The expected result is an exact restatement of the data, free of pictures.

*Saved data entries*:

#####

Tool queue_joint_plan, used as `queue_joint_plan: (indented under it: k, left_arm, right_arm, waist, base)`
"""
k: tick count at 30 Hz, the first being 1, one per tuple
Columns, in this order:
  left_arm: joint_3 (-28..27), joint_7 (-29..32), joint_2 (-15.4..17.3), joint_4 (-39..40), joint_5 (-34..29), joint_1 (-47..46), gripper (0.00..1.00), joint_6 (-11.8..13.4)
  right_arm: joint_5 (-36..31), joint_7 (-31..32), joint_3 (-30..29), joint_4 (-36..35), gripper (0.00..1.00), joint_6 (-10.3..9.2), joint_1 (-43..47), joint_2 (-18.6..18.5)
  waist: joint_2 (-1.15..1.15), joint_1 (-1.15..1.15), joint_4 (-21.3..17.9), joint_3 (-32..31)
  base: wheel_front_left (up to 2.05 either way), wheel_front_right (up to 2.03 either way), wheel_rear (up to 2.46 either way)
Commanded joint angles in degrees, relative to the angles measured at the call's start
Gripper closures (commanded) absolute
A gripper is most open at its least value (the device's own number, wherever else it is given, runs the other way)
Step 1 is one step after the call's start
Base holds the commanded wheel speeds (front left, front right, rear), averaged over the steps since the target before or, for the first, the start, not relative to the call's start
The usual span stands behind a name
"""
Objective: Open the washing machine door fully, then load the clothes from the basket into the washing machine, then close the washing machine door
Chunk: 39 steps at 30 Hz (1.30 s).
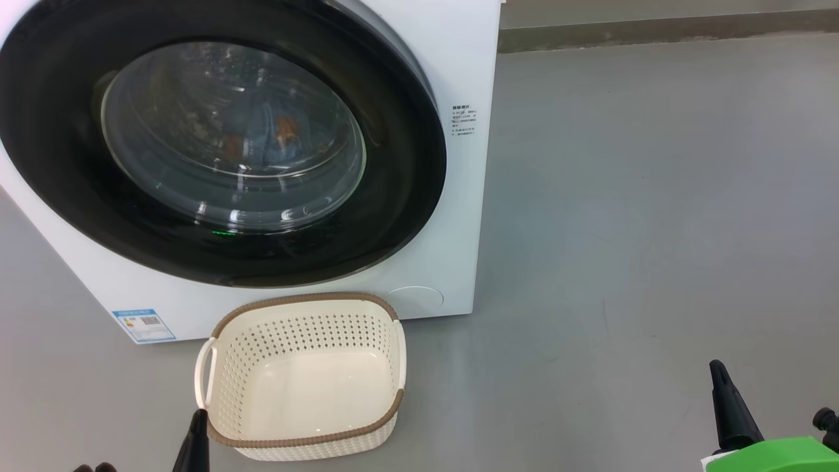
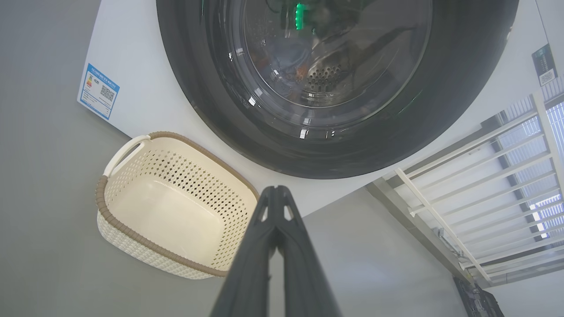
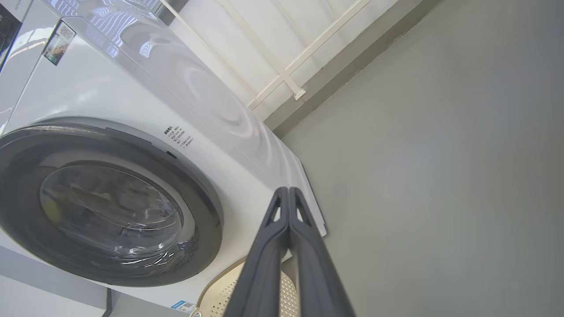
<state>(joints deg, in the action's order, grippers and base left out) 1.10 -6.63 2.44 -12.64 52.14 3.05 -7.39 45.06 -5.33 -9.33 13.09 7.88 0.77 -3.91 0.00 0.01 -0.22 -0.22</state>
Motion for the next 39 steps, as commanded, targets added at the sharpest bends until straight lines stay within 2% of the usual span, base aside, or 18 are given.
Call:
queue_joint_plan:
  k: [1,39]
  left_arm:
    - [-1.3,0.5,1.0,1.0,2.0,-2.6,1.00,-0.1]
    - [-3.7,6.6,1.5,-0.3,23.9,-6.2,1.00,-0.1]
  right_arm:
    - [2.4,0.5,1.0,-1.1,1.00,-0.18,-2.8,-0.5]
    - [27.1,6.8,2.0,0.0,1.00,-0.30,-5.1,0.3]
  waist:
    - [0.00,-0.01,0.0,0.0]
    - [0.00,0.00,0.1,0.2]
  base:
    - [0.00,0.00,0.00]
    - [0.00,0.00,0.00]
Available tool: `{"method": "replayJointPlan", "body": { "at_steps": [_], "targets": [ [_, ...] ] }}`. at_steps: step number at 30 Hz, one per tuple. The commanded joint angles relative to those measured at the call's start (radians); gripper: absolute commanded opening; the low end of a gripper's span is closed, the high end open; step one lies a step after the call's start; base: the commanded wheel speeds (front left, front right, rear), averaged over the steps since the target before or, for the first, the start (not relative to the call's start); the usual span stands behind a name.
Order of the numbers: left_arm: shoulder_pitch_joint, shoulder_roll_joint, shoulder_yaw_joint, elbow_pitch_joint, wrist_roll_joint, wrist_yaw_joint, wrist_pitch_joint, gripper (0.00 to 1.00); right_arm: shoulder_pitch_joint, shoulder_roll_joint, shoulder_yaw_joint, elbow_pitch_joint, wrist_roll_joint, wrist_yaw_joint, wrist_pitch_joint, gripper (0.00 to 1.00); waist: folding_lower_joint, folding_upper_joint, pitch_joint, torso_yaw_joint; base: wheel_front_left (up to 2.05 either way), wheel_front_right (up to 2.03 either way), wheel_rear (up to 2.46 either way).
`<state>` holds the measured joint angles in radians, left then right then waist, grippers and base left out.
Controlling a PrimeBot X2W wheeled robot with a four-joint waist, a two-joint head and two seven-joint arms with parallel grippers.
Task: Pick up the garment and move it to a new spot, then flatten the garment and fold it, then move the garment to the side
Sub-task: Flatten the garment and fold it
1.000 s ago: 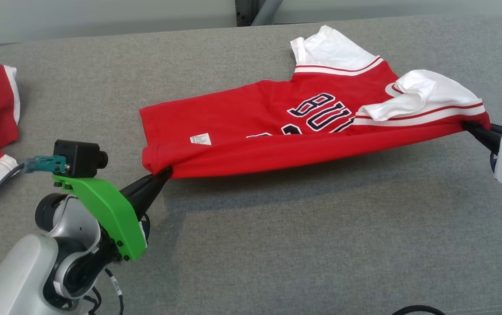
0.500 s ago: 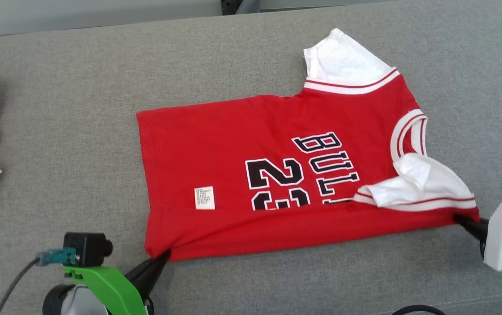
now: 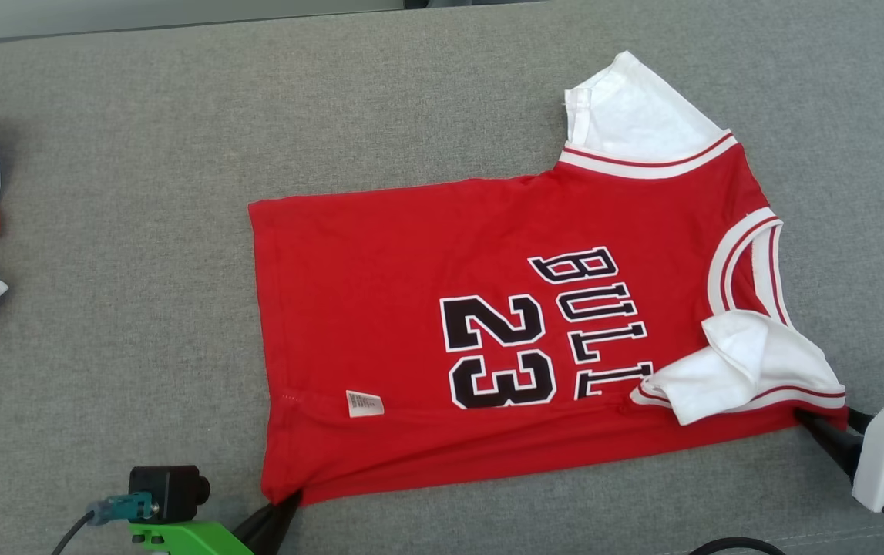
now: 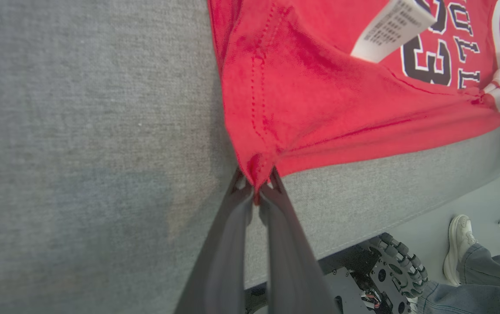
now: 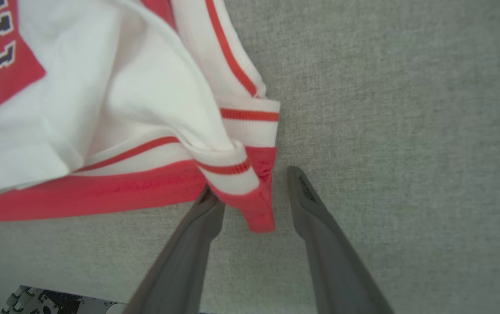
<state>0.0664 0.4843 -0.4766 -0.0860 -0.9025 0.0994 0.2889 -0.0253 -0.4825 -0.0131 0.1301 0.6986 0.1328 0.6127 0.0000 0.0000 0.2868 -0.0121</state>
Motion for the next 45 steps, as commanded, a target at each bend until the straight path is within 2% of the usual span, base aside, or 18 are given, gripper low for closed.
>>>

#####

*Solution to the exercise*:
Tool queue_joint_plan, used as `queue_joint_plan: (indented under it: k, left_arm, right_arm, waist, base)`
"""
k: tick count at 30 Hz, the first being 1, one per tuple
Columns, in this order:
  left_arm: joint_3 (-28..27), joint_7 (-29..32), joint_2 (-15.4..17.3), joint_4 (-39..40), joint_5 (-34..29), joint_1 (-47..46), gripper (0.00..1.00), joint_6 (-11.8..13.4)
  right_arm: joint_5 (-36..31), joint_7 (-31..32), joint_3 (-30..29), joint_4 (-36..35), gripper (0.00..1.00), joint_6 (-10.3..9.2), joint_1 (-43..47), joint_2 (-18.6..18.5)
  waist: joint_2 (-1.15..1.15), joint_1 (-1.15..1.15), joint_4 (-21.3..17.9), joint_3 (-32..31)
  base: wheel_front_left (up to 2.05 either way), wheel_front_right (up to 2.03 either way), wheel_rear (up to 2.46 either way)
Commanded joint angles in degrees, relative to the angles measured at the call's start
Gripper closures (commanded) absolute
A gripper is most open at its least value (the device's own number, wherever else it is given, runs the other way)
Step 1 is one step after the call's start
Base holds the commanded wheel speeds (front left, front right, rear), averaged over the steps since the target before or, for the first, the start, not relative to the call's start
The usual span stands behind a name
"""
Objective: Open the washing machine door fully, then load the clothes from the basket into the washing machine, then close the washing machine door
Chunk: 39 steps at 30 Hz (1.30 s).
<state>(joints deg, in the action's order, grippers and base left out) 1.10 -6.63 2.44 -12.64 52.14 3.05 -7.39 45.06 -5.33 -9.33 13.09 7.88 0.77 -3.91 0.00 0.01 -0.22 -0.22</state>
Motion for the next 39 steps, as commanded, targets added at the sharpest bends until straight lines stay within 2% of the usual span, base aside, or 18 are given.
Call:
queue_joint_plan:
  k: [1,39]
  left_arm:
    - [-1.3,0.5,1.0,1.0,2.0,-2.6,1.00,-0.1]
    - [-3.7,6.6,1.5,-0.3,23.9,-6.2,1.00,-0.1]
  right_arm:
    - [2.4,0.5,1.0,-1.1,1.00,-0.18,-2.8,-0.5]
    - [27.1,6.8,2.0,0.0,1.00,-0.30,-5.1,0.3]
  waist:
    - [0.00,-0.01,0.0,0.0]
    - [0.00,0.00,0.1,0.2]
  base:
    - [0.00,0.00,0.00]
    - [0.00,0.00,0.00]
Available tool: `{"method": "replayJointPlan", "body": { "at_steps": [_], "targets": [ [_, ...] ] }}`. at_steps: step number at 30 Hz, one per tuple. The commanded joint angles relative to those measured at the call's start (radians); gripper: absolute commanded opening; the low end of a gripper's span is closed, the high end open; step one lies a step after the call's start; base: the commanded wheel speeds (front left, front right, rear), averaged over the steps since the target before or, for the first, the start (not relative to the call's start); the usual span stands behind a name.
Order of the numbers: left_arm: shoulder_pitch_joint, shoulder_roll_joint, shoulder_yaw_joint, elbow_pitch_joint, wrist_roll_joint, wrist_yaw_joint, wrist_pitch_joint, gripper (0.00 to 1.00); right_arm: shoulder_pitch_joint, shoulder_roll_joint, shoulder_yaw_joint, elbow_pitch_joint, wrist_roll_joint, wrist_yaw_joint, wrist_pitch_joint, gripper (0.00 to 1.00); waist: folding_lower_joint, folding_upper_joint, pitch_joint, torso_yaw_joint; base: wheel_front_left (up to 2.05 either way), wheel_front_right (up to 2.03 either way), wheel_rear (up to 2.46 either way).
`<state>` holds the measured joint angles in radians, left then right then waist, grippers and base left out.
Controlling a PrimeBot X2W wheeled robot with a four-joint waist, a two-joint head and two seven-joint arms with parallel grippers.
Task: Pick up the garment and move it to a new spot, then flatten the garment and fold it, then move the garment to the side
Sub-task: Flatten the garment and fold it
1.000 s ago: 
0.500 s ago: 
now: 
now: 
now: 
<state>0.0664 0.4843 -0.4766 -0.0860 -0.9025 0.0994 0.2889 -0.0253 -0.4825 -0.0131 0.1301 0.6986 0.1328 0.6127 0.0000 0.0000 0.2868 -0.0121</state>
Motion for the next 45 steps, as commanded, a target at each bend until the straight path is within 2% of the usual span, base aside, or 18 are given, gripper low for closed.
>>>

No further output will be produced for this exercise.